Ondertussen wordt in het consortium ook al nagedacht over de financiering na de huidige periode van 6 jaar. “Als we in deze periode relevante output kunnen genereren, kunnen we laten zien wat we in staat zijn te bereiken met de aanpak die we hebben gekozen”, zegt Van den Reek. “Dat zal voor partijen die fondsen beschikbaar stellen heel belangrijk zijn. Nu richten we ons op het vinden van de biomarker. Maar in later stadium willen we natuurlijk ook onderzoeken of die toepasbaar en kosteneffectief is. Het is niet de bedoeling dat dit na 6 jaar stopt. Het moet nadrukkelijk een opstap zijn naar iets blijvends.”
8 werkpakketten
Het NGID-project is opgebouwd uit 8 werkpakketten:
- Data-infrastructuur: de bijdrage van dit werkpakket aan NGID is het ondersteunen van de onderzoekers in het FAIR maken van hun data.
- Molecular(omics) platform: in dit werkpakket worden invasieve en non-invasieve state-of-the-art meetmethoden ontwikkeld en toegepast, met als doel op moleculaire schaal verschillen en overeenkomsten tussen de 6 ziektebeelden vast te leggen.
- Patiëntperspectieven en psychologische markers: in dit werkpakket wordt gestreefd naar een diepgaander inzicht in de invloed van psychologische factoren op behandeluitkomsten bij patiënten.

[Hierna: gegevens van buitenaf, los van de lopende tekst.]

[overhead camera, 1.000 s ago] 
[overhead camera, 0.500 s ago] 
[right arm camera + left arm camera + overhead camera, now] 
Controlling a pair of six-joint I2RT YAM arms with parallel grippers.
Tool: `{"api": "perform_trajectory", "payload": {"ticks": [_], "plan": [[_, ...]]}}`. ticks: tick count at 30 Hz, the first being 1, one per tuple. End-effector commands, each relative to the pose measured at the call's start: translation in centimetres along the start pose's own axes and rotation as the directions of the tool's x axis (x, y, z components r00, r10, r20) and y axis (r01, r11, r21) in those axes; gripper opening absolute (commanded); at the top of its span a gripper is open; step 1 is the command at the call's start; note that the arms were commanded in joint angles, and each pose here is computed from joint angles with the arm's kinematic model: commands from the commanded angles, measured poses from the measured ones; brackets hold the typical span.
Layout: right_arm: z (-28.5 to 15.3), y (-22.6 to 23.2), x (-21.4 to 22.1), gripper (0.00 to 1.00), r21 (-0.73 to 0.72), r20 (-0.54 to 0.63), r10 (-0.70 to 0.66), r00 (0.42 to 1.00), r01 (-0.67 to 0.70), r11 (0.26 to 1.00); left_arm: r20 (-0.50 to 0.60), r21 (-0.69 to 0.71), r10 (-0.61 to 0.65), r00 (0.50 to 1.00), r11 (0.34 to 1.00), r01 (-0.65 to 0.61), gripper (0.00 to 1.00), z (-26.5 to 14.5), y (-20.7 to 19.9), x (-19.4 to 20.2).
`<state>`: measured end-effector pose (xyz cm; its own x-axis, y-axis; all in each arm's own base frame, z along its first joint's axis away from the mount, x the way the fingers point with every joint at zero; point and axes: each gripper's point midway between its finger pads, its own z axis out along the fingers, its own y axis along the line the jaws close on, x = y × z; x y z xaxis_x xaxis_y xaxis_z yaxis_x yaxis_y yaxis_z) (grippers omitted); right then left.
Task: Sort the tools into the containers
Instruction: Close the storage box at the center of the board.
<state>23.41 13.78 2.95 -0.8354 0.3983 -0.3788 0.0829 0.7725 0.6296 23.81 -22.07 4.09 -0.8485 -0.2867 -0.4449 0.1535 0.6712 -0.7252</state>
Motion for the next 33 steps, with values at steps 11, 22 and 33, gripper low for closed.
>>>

Daarnaast is het de bedoeling om ervoor te zorgen dat het project zo goed mogelijk aansluit bij de wensen, behoeften en ervaringen van dermatologen en vooral ook patiënten.
- Genereren van klinische data: hierbij gaat het om de prospectieve SKINERGY-trial die in dit artikel aan bod komt.
- Machine learning in de zoektocht naar biomarkers: dit werkpakket analyseert de hoeveelheid data die binnen NGID worden gegenereerd en die iets zeggen over de patiënt als geheel en biochemische processen in de huid en het immuunsysteem.
- Translationele ziektemodellen: dit werkpakket richt zich op de ontwikkeling van humane preklinische huidmodellen als belangrijke alternatieven voor het traditionele proefdieronderzoek.
- Tele-health: in dit werkpakket zullen klinische onderzoeken rechtstreeks thuis bij patiënten worden uitgevoerd.
- Implementatie, consolidatie en real world evidence: een van de hoofddoelen van dit werkpakket is betrokkenheid van alle stakeholders, met speciale aandacht voor de dermatoloog en de patiënt. Dit hangt rechtstreeks samen met het doel om te komen tot een nationale implementatie van de gevonden biomarkers in de dagelijkse praktijk, en het opzetten van een real-world evidence register waarin data van behandelingen in de klinische praktijk worden vastgelegd.